__Work to complete__. Copy each record below faithfully, leaving out images.

__Record excerpts__.
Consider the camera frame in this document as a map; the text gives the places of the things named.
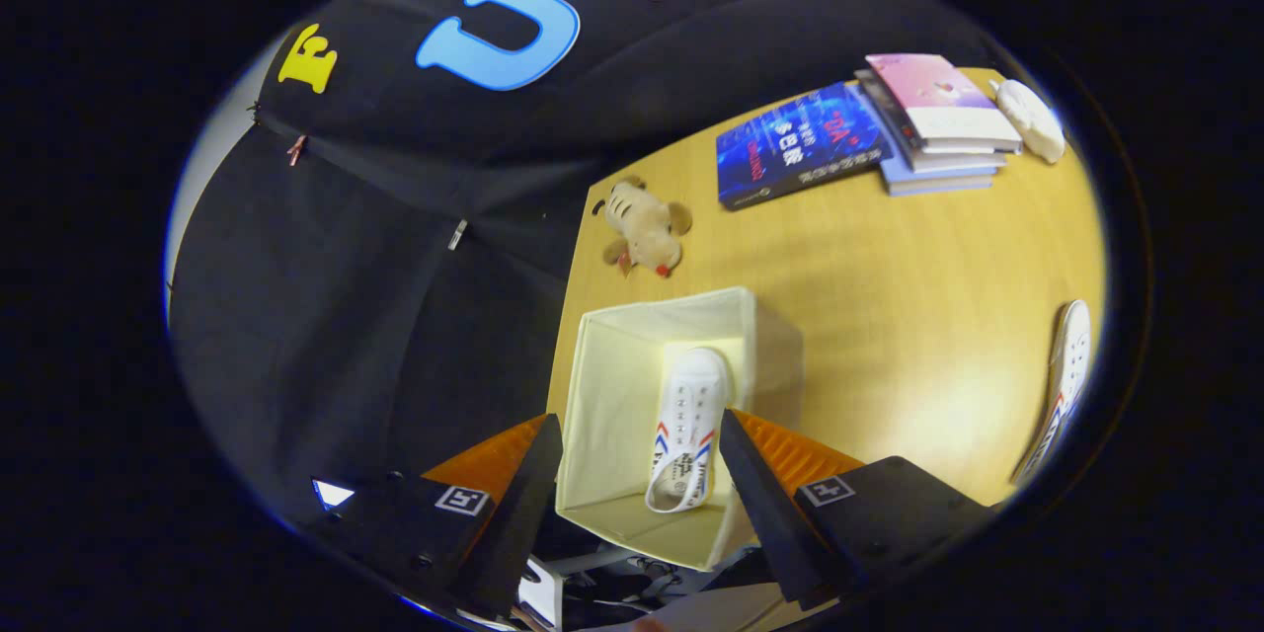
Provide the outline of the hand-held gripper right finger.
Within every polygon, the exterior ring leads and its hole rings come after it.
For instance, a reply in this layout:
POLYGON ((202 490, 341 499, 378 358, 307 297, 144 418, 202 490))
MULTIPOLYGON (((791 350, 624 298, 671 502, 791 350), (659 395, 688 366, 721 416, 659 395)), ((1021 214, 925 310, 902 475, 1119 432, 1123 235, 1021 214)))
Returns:
POLYGON ((719 444, 782 597, 805 611, 897 586, 994 520, 908 458, 863 464, 739 410, 719 444))

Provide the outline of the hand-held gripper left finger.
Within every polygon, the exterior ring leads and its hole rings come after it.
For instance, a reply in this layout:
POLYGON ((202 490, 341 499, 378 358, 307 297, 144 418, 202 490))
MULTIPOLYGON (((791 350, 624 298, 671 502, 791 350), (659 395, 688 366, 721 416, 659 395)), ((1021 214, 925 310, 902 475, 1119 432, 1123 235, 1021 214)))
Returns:
POLYGON ((507 616, 561 456, 559 420, 541 415, 423 474, 356 484, 313 537, 434 614, 507 616))

__Written solution__.
Consider the camera frame in this document as a map; the text gives the places of the things named.
Provide the outline of the hand-held gripper right finger.
Within every polygon, the exterior ring leads and its hole rings come after it.
For instance, a reply in this layout:
POLYGON ((202 490, 341 499, 378 358, 307 297, 144 418, 202 490))
MULTIPOLYGON (((791 350, 624 298, 671 502, 791 350), (659 395, 688 366, 721 416, 659 395)), ((1021 214, 925 310, 902 475, 1119 432, 1123 235, 1021 214)))
Returns:
POLYGON ((719 444, 782 597, 805 611, 897 586, 994 520, 908 458, 863 464, 739 410, 719 444))

Provide the outline of the hand-held gripper left finger.
Within every polygon, the exterior ring leads and its hole rings come after it.
For instance, a reply in this layout:
POLYGON ((202 490, 341 499, 378 358, 307 297, 144 418, 202 490))
MULTIPOLYGON (((791 350, 624 298, 671 502, 791 350), (659 395, 688 366, 721 416, 659 395)), ((1021 214, 925 310, 902 475, 1119 432, 1123 235, 1021 214)))
Returns:
POLYGON ((507 616, 561 456, 559 420, 541 415, 423 474, 356 484, 313 537, 434 614, 507 616))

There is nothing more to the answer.